What you return must be the lines of the data that hold the word "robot".

Recorded data
=== Section Start ===
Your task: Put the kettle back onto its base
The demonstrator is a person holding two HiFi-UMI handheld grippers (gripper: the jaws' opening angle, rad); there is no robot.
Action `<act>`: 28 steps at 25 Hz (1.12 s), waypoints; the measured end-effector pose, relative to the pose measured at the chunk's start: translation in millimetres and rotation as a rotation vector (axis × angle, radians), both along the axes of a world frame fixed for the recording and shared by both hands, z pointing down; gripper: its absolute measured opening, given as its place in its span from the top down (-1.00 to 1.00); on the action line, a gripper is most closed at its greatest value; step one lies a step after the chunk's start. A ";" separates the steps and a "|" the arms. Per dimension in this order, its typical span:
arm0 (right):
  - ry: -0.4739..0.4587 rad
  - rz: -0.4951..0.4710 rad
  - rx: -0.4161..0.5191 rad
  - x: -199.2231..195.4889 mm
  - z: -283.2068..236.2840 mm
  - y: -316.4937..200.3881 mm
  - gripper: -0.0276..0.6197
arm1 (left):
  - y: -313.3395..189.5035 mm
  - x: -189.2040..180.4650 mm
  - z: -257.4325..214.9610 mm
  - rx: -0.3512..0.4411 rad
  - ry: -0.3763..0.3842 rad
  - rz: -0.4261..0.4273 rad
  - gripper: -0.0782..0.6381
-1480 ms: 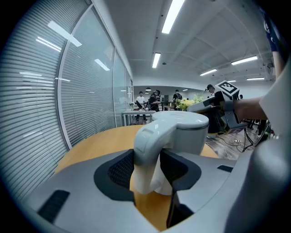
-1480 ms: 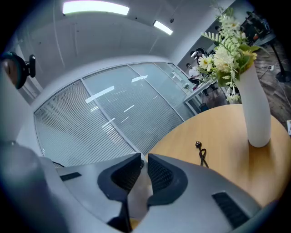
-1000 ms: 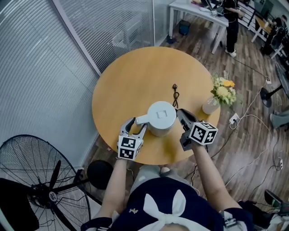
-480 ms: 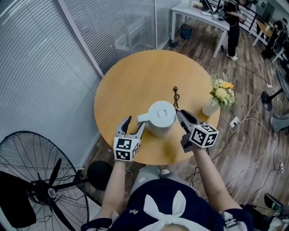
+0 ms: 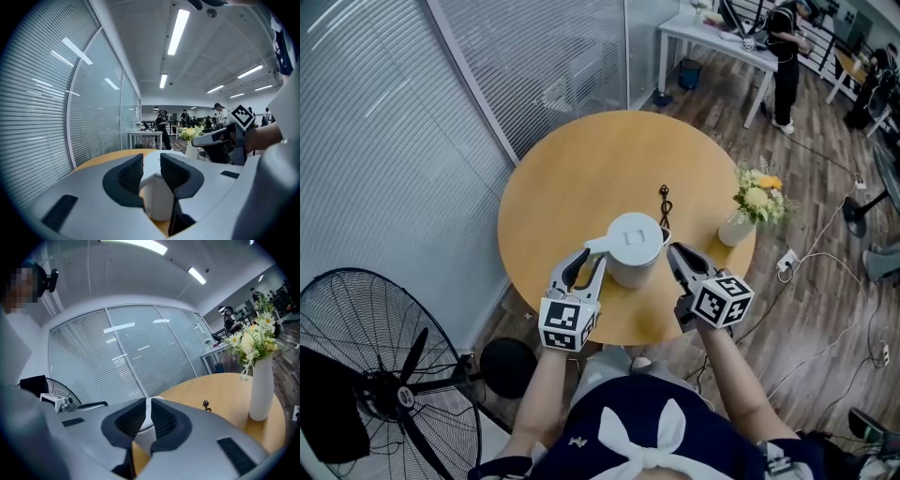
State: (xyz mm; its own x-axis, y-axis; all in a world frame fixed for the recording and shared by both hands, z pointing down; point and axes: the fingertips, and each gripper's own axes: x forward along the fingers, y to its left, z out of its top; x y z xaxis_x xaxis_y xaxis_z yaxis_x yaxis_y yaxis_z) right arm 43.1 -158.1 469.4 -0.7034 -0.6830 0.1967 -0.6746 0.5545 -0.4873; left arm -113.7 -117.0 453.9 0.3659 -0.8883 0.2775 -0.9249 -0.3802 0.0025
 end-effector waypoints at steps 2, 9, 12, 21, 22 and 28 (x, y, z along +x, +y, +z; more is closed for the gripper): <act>0.003 -0.017 0.017 -2.5 -4.8 6.1 0.79 | 4.2 9.3 -2.7 0.005 -0.007 0.021 0.49; -0.018 -0.068 0.032 -12.3 -13.4 30.5 0.83 | 22.0 39.2 -16.3 0.007 0.039 0.102 0.64; 0.005 -0.096 0.032 -18.7 -9.4 40.8 0.83 | 25.8 44.3 -19.2 0.006 0.054 0.106 0.66; 0.078 -0.143 0.074 -27.2 -10.7 56.3 0.84 | 30.8 58.8 -17.0 -0.031 0.111 0.124 0.70; 0.083 -0.143 0.078 -27.3 -11.8 56.9 0.84 | 31.2 59.8 -17.2 -0.031 0.110 0.124 0.70; 0.104 -0.141 0.087 -26.2 -14.7 58.5 0.84 | 31.0 65.6 -17.8 -0.034 0.104 0.128 0.70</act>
State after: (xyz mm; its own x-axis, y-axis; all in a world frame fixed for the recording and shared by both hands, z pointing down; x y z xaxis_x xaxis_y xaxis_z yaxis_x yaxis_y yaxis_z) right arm 16.8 -99.6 454.7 -0.7725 -0.5964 0.2182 -0.6313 0.6842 -0.3652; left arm -48.1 -86.0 436.1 0.5036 -0.8235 0.2613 -0.8631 -0.4928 0.1103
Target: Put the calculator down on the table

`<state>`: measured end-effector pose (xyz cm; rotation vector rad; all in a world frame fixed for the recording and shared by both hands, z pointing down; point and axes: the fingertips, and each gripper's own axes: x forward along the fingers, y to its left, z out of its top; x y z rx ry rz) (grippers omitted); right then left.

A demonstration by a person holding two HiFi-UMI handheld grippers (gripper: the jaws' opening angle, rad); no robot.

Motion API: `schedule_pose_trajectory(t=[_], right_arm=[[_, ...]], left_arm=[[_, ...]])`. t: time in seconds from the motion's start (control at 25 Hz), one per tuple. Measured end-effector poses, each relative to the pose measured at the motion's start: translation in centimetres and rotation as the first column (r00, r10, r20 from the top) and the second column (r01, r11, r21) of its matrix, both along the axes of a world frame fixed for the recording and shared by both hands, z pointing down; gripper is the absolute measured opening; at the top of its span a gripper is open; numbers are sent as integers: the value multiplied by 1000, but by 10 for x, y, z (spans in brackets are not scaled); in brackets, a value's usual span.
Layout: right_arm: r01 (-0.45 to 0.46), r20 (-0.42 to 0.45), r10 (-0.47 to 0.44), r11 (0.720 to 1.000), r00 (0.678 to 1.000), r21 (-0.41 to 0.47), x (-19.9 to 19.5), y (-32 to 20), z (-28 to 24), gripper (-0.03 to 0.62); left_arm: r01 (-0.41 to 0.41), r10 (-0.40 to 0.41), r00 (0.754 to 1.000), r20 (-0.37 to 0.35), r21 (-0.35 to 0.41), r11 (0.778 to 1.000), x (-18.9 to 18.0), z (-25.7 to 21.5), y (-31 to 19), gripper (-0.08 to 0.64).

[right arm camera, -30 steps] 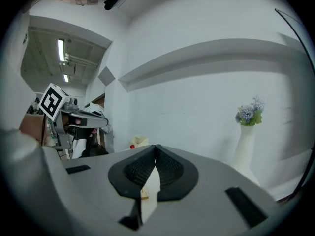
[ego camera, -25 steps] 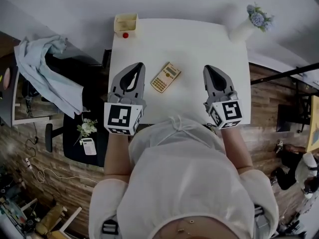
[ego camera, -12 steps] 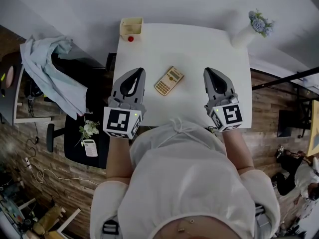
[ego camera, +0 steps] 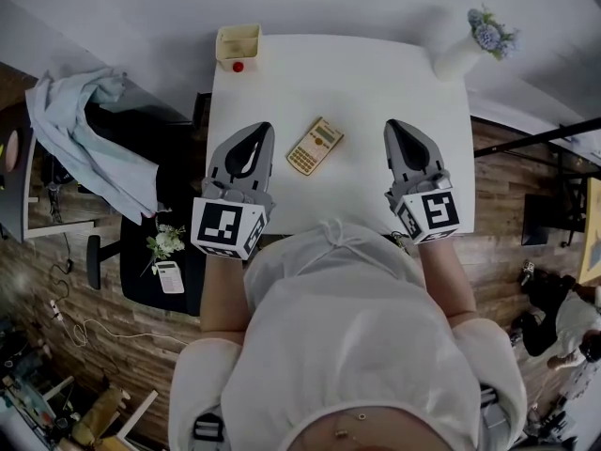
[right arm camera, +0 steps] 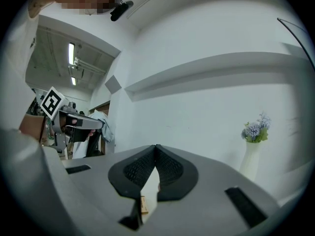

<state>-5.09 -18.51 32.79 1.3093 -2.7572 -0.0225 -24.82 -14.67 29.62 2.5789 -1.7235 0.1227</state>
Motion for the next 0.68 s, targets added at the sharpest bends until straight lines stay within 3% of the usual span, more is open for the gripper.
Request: schedule_pose_trajectory(t=[0.44,0.68], right_arm=[[-14,-5,14,1000,1000,-26,-3,-7,9,3],[-19,1,19,999,1000,-42,-7,-11,16,3]], left_arm=[[-30,31,1000,6,-26,999,7,9,-7,18],[-39,38,999,-28,-35,999,4,13,-12,18]])
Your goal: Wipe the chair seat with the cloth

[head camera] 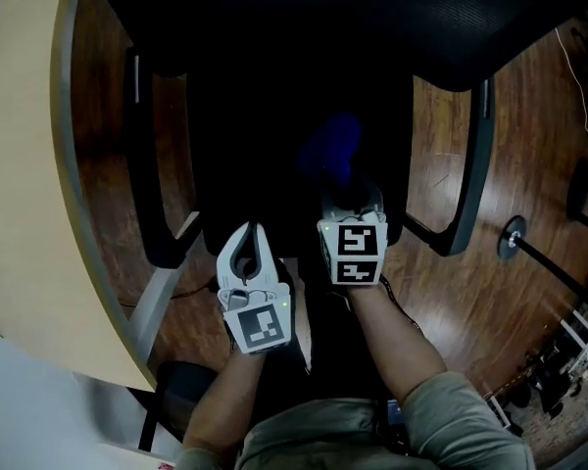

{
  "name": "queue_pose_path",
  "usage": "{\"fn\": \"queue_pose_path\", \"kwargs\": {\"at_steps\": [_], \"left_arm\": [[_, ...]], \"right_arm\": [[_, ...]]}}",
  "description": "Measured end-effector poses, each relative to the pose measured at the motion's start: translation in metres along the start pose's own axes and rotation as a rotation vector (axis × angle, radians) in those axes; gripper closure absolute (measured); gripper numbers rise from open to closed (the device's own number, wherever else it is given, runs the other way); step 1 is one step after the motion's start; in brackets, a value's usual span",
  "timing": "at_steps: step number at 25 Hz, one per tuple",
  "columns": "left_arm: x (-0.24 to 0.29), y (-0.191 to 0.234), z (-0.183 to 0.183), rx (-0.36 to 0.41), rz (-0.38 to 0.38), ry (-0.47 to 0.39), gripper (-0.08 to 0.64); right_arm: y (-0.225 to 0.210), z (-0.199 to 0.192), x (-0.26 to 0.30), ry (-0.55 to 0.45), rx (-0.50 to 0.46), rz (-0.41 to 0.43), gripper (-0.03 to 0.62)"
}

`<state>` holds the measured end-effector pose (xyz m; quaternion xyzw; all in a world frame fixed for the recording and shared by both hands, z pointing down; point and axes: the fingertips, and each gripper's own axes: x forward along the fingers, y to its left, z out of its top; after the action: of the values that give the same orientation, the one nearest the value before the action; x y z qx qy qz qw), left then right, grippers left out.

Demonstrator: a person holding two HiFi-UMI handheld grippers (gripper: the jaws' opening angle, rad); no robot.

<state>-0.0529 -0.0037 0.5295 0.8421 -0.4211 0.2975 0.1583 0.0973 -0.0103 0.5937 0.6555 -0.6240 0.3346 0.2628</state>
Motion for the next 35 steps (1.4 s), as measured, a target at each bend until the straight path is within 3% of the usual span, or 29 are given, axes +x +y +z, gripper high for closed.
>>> {"fn": "queue_pose_path", "kwargs": {"at_steps": [5,10,17,25,35], "left_arm": [[-0.025,0.05,-0.022,-0.026,0.043,0.014,0.555],[-0.046,0.077,-0.048,-0.056,0.032,0.016,0.555],[-0.05,0.093,-0.085,-0.074,0.042,0.067,0.555],[-0.044,0.072,-0.088,-0.031,0.016,0.081,0.555],[-0.015,-0.023,-0.041,0.099,-0.156,0.039,0.555]], "right_arm": [[0.111,0.017,0.02,-0.014,-0.209,0.179,0.482],[0.197,0.002,0.037,0.041,-0.399,0.303,0.483],[0.243,-0.043,0.055,0.132,-0.48,0.386,0.483],[0.195,-0.053,0.047,0.148,-0.402,0.3,0.485],[0.034,-0.058,0.002,0.147,-0.146,0.005,0.486]]}}
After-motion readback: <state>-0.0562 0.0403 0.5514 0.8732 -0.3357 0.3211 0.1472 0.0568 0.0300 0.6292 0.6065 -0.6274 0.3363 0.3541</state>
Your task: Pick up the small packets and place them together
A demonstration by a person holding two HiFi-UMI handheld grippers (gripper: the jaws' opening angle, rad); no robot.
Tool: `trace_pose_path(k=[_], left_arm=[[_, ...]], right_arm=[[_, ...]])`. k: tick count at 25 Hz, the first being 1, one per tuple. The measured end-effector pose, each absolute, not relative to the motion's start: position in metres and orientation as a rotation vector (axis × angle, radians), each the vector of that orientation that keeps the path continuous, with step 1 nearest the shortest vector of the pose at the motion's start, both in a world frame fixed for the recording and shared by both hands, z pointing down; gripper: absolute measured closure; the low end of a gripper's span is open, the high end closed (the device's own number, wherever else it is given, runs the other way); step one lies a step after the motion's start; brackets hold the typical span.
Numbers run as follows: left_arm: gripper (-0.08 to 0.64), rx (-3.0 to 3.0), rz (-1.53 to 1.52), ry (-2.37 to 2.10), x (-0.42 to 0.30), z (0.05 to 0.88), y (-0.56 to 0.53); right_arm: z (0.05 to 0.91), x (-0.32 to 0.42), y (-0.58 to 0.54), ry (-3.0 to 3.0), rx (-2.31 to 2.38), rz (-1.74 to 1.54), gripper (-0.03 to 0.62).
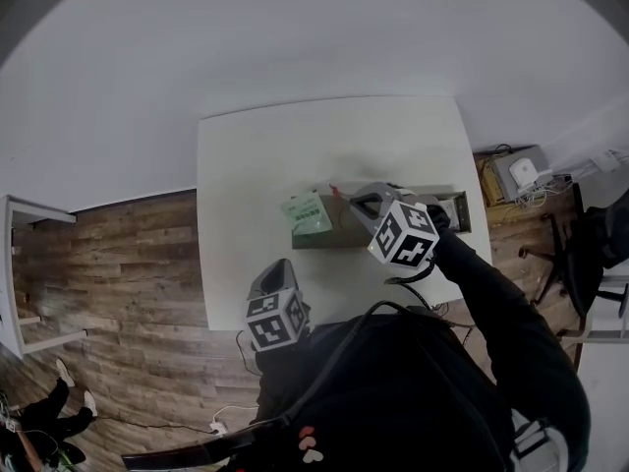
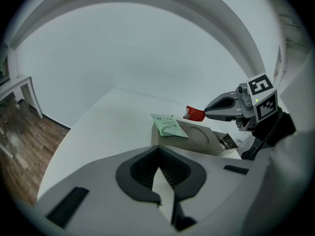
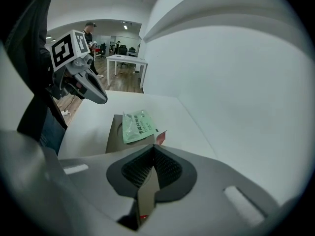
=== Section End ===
### [Exercise response]
The demonstrator is a person holding two HiFi-UMI handheld grippers (gripper: the jaws' opening angle, rad); there is no robot.
A demonstration by a person holding two HiFi-UMI handheld grippers (gripper: the jaws' opening angle, rad); no robot.
Demonstrator: a person holding two HiFi-UMI handheld grippers (gripper: the jaws' opening angle, rad); no robot.
A demonstration by a person holding two HiFi-UMI handheld grippers (gripper: the jaws' opening angle, rad); no robot.

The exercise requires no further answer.